To do –
In the data below, find each line carrying the string "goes" and copy it out.

^^^^^^^^^^^^^^^^

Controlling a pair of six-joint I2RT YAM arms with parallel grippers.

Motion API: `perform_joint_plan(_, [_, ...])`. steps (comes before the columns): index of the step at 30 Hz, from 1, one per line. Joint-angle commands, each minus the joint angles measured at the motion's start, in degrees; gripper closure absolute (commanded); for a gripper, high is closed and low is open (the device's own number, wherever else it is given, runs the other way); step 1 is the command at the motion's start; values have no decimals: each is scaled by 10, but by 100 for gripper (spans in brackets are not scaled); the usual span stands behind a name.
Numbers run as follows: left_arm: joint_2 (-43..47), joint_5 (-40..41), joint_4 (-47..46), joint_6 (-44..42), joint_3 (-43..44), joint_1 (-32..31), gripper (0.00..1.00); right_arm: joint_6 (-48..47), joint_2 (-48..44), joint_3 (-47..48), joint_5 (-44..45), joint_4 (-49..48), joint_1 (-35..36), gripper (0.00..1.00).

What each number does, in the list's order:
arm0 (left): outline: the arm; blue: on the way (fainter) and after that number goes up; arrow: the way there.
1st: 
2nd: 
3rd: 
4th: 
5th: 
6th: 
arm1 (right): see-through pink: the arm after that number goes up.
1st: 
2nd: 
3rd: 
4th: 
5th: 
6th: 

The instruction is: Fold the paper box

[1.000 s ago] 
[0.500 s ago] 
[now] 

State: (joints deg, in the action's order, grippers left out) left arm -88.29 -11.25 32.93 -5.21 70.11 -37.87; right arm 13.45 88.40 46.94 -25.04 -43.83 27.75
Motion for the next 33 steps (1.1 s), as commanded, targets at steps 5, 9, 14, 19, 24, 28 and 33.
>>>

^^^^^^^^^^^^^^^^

Response –
arm0 (left): outline: the arm; blue: on the way (fainter) and after that number goes up; arrow: the way there.
arm1 (right): see-through pink: the arm after that number goes up.

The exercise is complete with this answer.